• [Work task] Return the listing that follows exactly, with no pictures included.

• [Record excerpts]
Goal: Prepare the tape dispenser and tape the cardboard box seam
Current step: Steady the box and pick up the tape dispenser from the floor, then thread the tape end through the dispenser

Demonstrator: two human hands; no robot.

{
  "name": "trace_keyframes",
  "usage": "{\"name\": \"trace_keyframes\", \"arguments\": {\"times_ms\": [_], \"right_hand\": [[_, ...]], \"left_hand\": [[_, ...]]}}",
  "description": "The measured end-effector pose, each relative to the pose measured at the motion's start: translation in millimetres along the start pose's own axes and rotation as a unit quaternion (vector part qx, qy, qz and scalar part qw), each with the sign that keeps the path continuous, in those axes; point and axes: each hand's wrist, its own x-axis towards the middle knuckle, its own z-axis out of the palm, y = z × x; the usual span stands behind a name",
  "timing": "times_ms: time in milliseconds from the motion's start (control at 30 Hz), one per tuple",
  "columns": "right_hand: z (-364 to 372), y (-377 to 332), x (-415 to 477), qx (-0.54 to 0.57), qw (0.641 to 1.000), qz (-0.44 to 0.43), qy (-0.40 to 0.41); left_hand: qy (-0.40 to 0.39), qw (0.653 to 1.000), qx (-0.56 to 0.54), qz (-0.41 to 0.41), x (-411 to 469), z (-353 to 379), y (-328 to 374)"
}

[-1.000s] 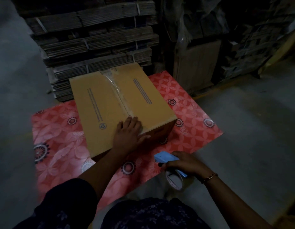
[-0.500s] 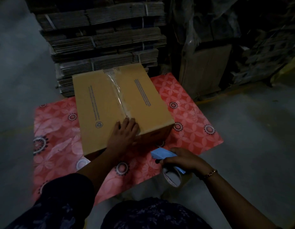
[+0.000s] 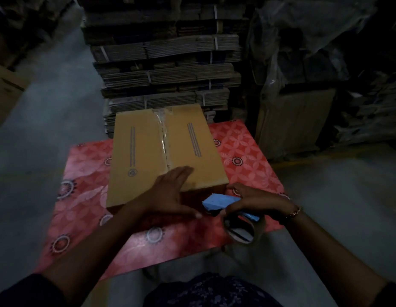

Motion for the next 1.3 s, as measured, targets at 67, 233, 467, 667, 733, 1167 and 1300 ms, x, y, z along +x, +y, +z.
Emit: {"name": "trace_keyframes", "arguments": {"times_ms": [67, 233, 467, 667, 733, 1167, 1300], "right_hand": [[-12, -10, -3, -0.019, 0.998, -0.018, -0.059], [-31, -11, 16, -0.002, 0.989, -0.002, -0.148], [-71, -10, 1, 0.098, 0.990, 0.072, -0.073], [-65, 4, -17, 0.133, 0.957, -0.170, 0.193], [-50, 10, -22, 0.105, 0.933, -0.237, 0.249], [-1, -7, -17, -0.281, 0.816, -0.368, 0.345], [-6, -11, -8, -0.274, 0.802, -0.374, 0.376]], "left_hand": [[0.037, 0.997, -0.043, 0.047, -4, -2, 52], [0.109, 0.974, -0.198, 0.025, 2, 17, 113], [0.109, 0.799, -0.578, -0.128, -1, 29, 135], [0.154, 0.535, -0.815, -0.162, 5, 7, 140], [0.147, 0.480, -0.852, -0.147, 6, -3, 143], [0.166, 0.403, -0.891, -0.128, 39, -19, 133], [0.173, 0.414, -0.881, -0.153, 43, -19, 131]]}}
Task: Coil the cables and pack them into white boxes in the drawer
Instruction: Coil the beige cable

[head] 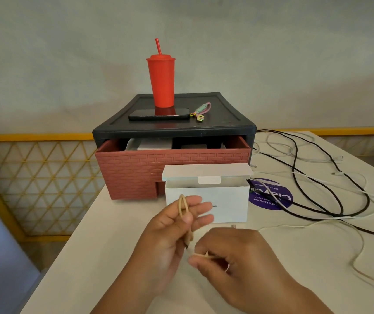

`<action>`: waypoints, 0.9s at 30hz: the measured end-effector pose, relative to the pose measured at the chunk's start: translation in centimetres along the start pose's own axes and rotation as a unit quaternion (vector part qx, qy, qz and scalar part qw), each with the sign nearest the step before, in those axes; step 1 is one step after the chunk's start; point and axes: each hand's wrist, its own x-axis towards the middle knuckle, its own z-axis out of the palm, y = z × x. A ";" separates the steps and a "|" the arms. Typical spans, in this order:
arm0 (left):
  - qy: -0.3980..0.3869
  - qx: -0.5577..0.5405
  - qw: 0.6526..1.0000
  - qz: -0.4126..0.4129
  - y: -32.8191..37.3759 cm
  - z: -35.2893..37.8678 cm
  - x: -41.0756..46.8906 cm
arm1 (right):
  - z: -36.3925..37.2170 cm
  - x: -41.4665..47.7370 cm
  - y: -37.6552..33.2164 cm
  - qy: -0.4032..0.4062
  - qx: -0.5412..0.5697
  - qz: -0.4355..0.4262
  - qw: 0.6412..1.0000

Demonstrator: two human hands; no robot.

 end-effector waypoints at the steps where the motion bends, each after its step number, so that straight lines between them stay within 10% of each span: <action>1: 0.026 -0.040 0.999 -0.003 0.2 0.1 0.1 | 0.2 -0.1 -0.2 -0.018 -0.014 -0.023 0.999; 16: -0.102 0.119 0.988 0.009 -0.4 0.0 -0.3 | -0.2 -0.1 0.7 0.102 0.012 0.013 0.995; 27: -0.115 -0.028 0.988 -0.096 0.1 0.0 -0.8 | -0.4 0.5 1.6 0.079 0.142 0.213 0.963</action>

• [Final answer]
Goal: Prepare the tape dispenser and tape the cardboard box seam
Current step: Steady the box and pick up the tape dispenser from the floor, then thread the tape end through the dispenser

Demonstrator: two human hands; no robot.

{
  "name": "trace_keyframes",
  "usage": "{\"name\": \"trace_keyframes\", \"arguments\": {\"times_ms\": [_], \"right_hand\": [[_, ...]], \"left_hand\": [[_, ...]]}}",
  "description": "The measured end-effector pose, each relative to the pose measured at the motion's start: translation in millimetres along the start pose's own axes and rotation as a unit quaternion (vector part qx, qy, qz and scalar part qw), each with the sign that keeps the path continuous, in those axes; point and axes: each hand's wrist, its own x-axis towards the middle knuckle, its own z-axis out of the palm, y = z × x; the usual span stands behind a name",
  "timing": "times_ms: time in milliseconds from the motion's start (control at 30 Hz), one per tuple",
  "columns": "right_hand: z (-364 to 372), y (-377 to 332), x (-415 to 477), qx (-0.54 to 0.57), qw (0.641 to 1.000), qz (-0.44 to 0.43), qy (-0.40 to 0.41); left_hand: qy (-0.40 to 0.39), qw (0.653 to 1.000), qx (-0.56 to 0.54), qz (-0.41 to 0.41), x (-411 to 469), z (-353 to 379), y (-328 to 374)"
}

[-1.000s] 
[-0.500s] 
[+0.000s] 

Motion for the next 1.3 s, as measured, targets at 67, 233, 467, 667, 733, 1167 and 1300 ms, x, y, z along +x, +y, +z.
Emit: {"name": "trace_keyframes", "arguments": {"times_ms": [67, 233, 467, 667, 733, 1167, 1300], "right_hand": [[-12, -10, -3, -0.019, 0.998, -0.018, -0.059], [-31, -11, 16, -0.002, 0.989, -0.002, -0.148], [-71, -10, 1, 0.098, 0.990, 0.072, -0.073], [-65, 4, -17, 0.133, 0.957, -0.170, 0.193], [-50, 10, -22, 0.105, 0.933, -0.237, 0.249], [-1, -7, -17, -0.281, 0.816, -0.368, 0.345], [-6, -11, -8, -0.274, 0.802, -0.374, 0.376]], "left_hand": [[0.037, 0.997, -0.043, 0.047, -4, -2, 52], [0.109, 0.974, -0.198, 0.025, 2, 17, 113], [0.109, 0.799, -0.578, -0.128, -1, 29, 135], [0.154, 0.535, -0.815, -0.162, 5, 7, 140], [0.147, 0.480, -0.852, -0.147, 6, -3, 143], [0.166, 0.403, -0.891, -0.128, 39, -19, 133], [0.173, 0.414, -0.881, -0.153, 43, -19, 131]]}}
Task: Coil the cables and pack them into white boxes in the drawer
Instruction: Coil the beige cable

[head] 

`<action>`: waypoints, 0.9s at 30hz: the measured end-effector pose, relative to the pose measured at the chunk's start: translation in centimetres along the start pose's own axes and rotation as a unit quaternion (vector part qx, qy, qz and scalar part qw), each with the sign nearest the step before, in those axes; step 1 is one step after the chunk's start; point and axes: each hand's wrist, its own x-axis towards the middle knuckle, its own z-axis out of the palm, y = z × x. A ";" separates the steps and a "|" the arms. Typical spans, in this order:
arm0 (left):
  - qy: -0.3980..0.3869
  - qx: -0.5577..0.5405
  - qw: 0.6526..1.0000
  - qz: -0.4126..0.4129
  - y: -32.8191..37.3759 cm
  - z: -35.2893..37.8678 cm
  - x: -41.0756..46.8906 cm
arm1 (right):
  - z: -36.3925..37.2170 cm
  - x: -41.4665..47.7370 cm
  - y: -37.6552..33.2164 cm
  - qy: -0.4032..0.4062
  - qx: -0.5412..0.5697
  - qz: -0.4355..0.4262
  - qw: 0.6412..1.0000

Demonstrator: two human hands; no robot.

 end-effector waypoints at the steps where the motion bends, each after its step number, so that straight lines between them stay within 10% of each span: <action>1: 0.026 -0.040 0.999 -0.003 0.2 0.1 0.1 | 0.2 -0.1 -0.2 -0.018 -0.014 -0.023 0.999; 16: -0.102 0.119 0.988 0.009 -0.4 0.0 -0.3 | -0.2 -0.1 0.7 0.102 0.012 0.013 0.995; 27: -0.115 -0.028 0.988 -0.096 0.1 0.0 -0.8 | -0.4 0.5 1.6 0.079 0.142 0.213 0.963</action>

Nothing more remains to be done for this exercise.